ERÜ'de 2012 yılında kurulan, genetik ve kök hücre alanlarında Türkiye'nin en büyük araştırma merkezi olarak bilinen GENKÖK tarafından Sanayi ve Teknoloji Bakanlığı ile Orta Anadolu Kalkınma Ajansı'nın (ORAN) desteğiyle toplam maliyeti 15 milyon TL olan, Türkiye'nin ilk ve tek robotik ile dijital gen bankalama sistemi kurulacak. 'Eksi 80' sistemi ile hayata geçirilecek proje sonrası 1 milyon kişinin DNA, RNA ve proteinden oluşan gen verisi depolanacak. Gen merkezi ile bilim insanları, her türlü hastalığın araştırmasını yapabilecek.
'Biyo bankalama' sistemi sayesinde hastalıklara karşı daha etkin mücadele edilebileceğini dile getiren GENKÖK Müdürü Prof. Dr. Özkul, "Biyo bankalarınız sizin materyallerinizi oluşturur. Bir hastalık düşünelim; her 100 bin kişide 1 gözüküyor. Siz de araştırmacı olarak bu hastalığın nedenlerini araştırıyorsunuz. 100 bin kişiyi bulabilmek için 1 milyon kişiyi bulmanız gerekiyor. Biz bunların yerine bu sistemi kurarak, aynı gün içinde veri akışı sağlayarak, rakiplerimize göre 1 adım öne geçmek istiyoruz" diye konuştu.
'GEN HAVUZUMUZ DEĞİŞİYOR'
Türkiye'nin yıllardır çok yüksek oranda sığınmacı kabul ettiğini ve bu durum sonrası ülkedeki 'gen havuzu'nun değiştiğini kaydeden Prof. Dr. Özkul, "Türkiye çok yüksek oranda sığınmacı aldı. Yıllardan beri ülkemize İran, Suriye, Irak ve Afganistan'dan misafirler kabul ettik ve etmeye de devam ediyoruz. Bu durum bizim gen havuzumuzu değiştiriyor. Topluma yeni genler giriyor. Bir havuz içine yeni genler giriyor. Genlerin gelecekte neler getirebileceği, hangi hastalıklara yatkın olduğu ya da davetiye çıkarabileceğini, hangilerine dirençli olabileceğini öngörmeniz gerekiyor. Bu 'biyo bankalama'nın diğer özelliği de toplumu incelemektir. Kırılma noktalarını, hastalıklara yakalanma risklerini öngörüp, önlem alabilmektir. Geleceğin şekillendirilmesi açısından çok önemlidir" dedi.

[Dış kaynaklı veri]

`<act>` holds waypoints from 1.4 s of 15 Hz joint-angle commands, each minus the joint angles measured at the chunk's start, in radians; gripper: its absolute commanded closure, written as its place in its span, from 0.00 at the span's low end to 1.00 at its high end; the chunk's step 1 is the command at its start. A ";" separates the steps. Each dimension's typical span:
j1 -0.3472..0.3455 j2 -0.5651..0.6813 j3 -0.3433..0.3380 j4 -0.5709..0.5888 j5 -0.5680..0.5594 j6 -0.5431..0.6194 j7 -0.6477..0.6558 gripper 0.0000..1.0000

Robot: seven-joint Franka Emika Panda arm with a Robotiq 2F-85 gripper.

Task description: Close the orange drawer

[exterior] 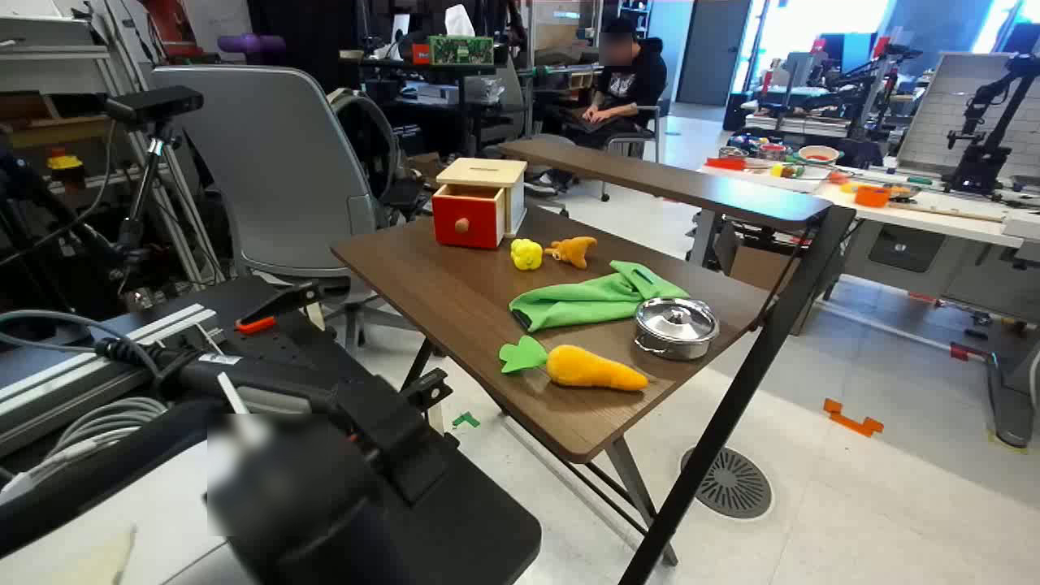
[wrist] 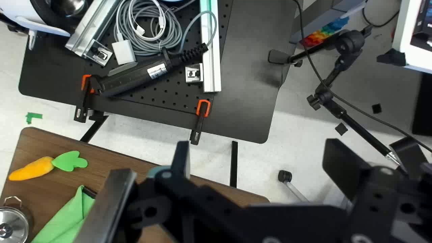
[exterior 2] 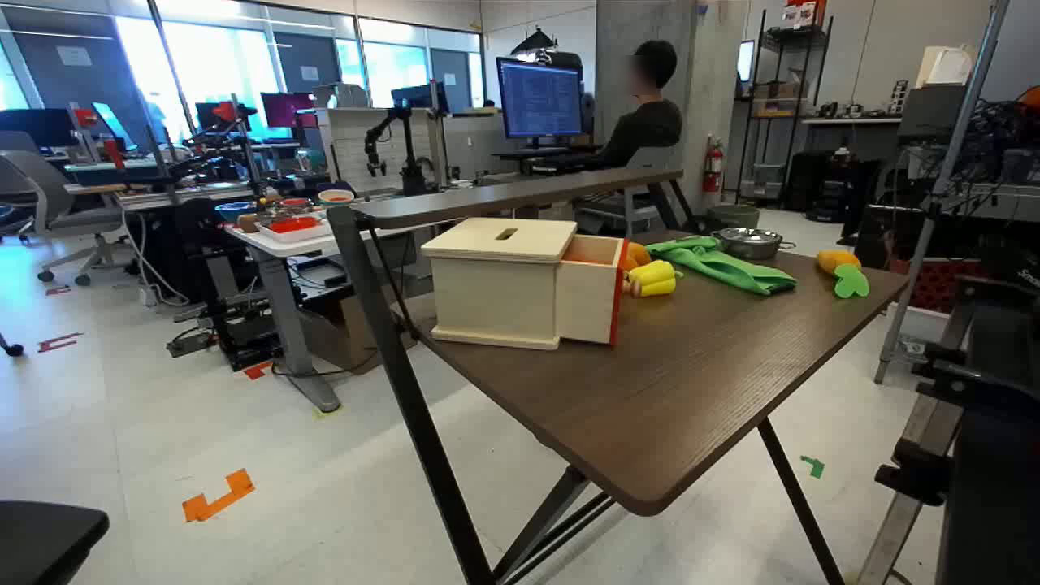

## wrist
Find gripper black right finger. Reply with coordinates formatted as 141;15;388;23
322;137;402;243

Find gripper left finger with silver pad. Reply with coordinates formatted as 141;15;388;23
72;167;156;243

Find green cloth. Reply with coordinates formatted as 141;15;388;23
31;185;98;243

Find black cap with clear rod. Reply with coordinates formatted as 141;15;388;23
276;169;313;205

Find orange carrot toy green leaves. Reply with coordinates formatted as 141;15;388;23
6;150;90;182

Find small metal pot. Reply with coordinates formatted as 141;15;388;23
0;194;33;243

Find orange black clamp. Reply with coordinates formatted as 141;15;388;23
189;98;213;146
72;73;98;124

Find dark brown folding table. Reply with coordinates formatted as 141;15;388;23
79;113;238;189

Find black perforated board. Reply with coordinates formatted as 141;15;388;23
17;0;298;144

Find black plug with strain relief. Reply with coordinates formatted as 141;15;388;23
95;43;210;98

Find rainbow coloured object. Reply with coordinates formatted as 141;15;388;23
299;16;351;48

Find white framed monitor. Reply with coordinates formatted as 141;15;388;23
376;0;432;74

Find white power adapter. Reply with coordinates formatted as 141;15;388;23
110;39;137;66

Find wide aluminium extrusion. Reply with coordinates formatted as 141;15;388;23
64;0;122;66

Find narrow pale aluminium extrusion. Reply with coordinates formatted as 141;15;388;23
197;0;224;94

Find white rounded machine housing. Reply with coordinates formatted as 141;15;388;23
0;0;97;38

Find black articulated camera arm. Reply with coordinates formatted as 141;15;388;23
267;28;402;164

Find small silver bracket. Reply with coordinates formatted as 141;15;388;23
184;63;205;86

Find grey coiled cable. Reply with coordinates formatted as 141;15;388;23
113;0;218;58

'Biyo bankalama' sisteminin üretim aşamasında olduğunu da dile getiren Özkul, "Programda bir aksaklık olmazsa muhtemelen kasım ayının sonunda sistem Kayseri'ye gelecek" diye konuştu
'TOPLUMA YENİ OYUNCULAR GİRİYOR'
Türkiye'nin 'gen hafızası'nın sürekli değiştiğine ve toplum hayatına yeni oyuncular girdiğine de vurgu yapan Prof. Dr. Özkul, "Toplumlar sürekli değişiyor. Yeni oyuncular giriyor. Bundan 20 yıl önce herhangi bir cep telefonu yoktu ama şu an var. Mikrodalga yoktu ama artık hayatımızda. Yeni metotlar ve yeni cihazlar hayatımıza giriyor. Bu cihazların uzun vadede topluma verdiği zararı ya da hasarı ölçmek veya incelemek isterseniz toplumun datasının elinizde olması gerekiyor. Bir cihaz çıkıp çıkmadan önce de cihaz çıktıktan sonra da yenisiyle karşılaştırmanız gerekiyor" dedi.